Rule-based triage
Cat Symptom Checker
Answer cat-specific safety questions and copy a practical vet summary. Urinary straining, breathing changes, and appetite loss are handled with extra caution.

Urinary red flags
Conservative guidance for cat owners because cats can hide illness.
Breathing caution
Conservative guidance for cat owners because cats can hide illness.
Vet-call summary
Conservative guidance for cat owners because cats can hide illness.
How to use the cat symptom checker safely
Cats often hide pain and illness, so the checker treats urinary, breathing, appetite, and hiding changes with extra caution. Start with the symptom you can describe most clearly, then answer the red-flag questions without trying to diagnose the cause yourself.

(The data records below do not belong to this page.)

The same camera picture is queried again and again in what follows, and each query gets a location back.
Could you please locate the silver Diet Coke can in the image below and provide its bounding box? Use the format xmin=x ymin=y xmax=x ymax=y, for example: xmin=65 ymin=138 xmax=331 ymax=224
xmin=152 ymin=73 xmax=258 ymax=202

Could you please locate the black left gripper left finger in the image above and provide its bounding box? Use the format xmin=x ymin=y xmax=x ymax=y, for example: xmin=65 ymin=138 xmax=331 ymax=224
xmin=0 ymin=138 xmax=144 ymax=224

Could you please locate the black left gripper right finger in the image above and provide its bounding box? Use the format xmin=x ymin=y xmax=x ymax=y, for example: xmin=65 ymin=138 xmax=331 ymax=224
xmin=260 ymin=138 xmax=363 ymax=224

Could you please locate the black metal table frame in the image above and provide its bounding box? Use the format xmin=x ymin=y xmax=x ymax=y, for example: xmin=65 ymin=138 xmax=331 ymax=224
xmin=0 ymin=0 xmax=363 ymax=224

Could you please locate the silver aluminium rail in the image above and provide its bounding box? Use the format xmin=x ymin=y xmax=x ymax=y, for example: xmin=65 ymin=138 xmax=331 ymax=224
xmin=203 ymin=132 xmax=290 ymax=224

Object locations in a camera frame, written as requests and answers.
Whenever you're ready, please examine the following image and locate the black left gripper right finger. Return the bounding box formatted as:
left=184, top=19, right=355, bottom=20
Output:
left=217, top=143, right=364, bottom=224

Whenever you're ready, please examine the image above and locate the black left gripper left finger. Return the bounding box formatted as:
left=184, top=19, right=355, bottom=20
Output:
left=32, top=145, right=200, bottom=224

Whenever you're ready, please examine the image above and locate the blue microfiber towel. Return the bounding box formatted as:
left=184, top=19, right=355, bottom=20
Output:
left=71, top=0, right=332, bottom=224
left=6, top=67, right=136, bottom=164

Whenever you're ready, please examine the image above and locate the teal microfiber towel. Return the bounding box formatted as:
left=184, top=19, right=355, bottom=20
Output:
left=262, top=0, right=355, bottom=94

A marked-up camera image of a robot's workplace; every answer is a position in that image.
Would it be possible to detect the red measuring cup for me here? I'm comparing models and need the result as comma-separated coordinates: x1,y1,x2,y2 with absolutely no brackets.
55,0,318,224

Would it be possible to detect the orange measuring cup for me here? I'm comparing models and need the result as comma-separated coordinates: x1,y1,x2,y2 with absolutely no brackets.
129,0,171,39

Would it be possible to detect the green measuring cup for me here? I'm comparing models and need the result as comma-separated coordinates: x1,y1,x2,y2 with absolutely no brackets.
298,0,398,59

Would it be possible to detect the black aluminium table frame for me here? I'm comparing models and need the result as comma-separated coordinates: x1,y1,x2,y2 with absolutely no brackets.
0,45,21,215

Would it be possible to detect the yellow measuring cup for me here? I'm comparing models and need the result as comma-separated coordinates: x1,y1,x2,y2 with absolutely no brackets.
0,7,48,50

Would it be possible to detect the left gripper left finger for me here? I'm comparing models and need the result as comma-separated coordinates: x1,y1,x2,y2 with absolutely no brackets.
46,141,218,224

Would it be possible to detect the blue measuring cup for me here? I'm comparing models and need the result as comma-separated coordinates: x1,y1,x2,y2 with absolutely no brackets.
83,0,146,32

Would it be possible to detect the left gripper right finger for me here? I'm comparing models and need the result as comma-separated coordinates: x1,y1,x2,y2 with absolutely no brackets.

If your cat is straining to urinate, breathing with an open mouth, collapsing, repeatedly vomiting, refusing food, or acting profoundly weak, call a veterinarian or emergency animal hospital instead of waiting for the tool to feel complete.
- Write down litter box trips, appetite, water intake, hiding, breathing effort, gum color, vomiting, and stool changes.
- For possible urinary blockage, especially in male cats, repeated trips with little or no urine should be treated as urgent.
- Do not give human medication, force food, or delay care when breathing, collapse, seizure, or toxin exposure is possible.
- Use photos or short videos only if you can capture them without stressing or restraining your cat.
Emergency warning signs
If any of these signs are present, contact an emergency veterinarian, the nearest emergency hospital, or a veterinary poison hotline now.
- Trouble breathing, blue or pale gums, collapse, or seizure.
- Suspected toxin exposure, unsafe food, medication, chemical, or foreign object.
- Blood in vomit, stool, or urine.
- Bloated abdomen, repeated vomiting, severe lethargy, or unable to urinate.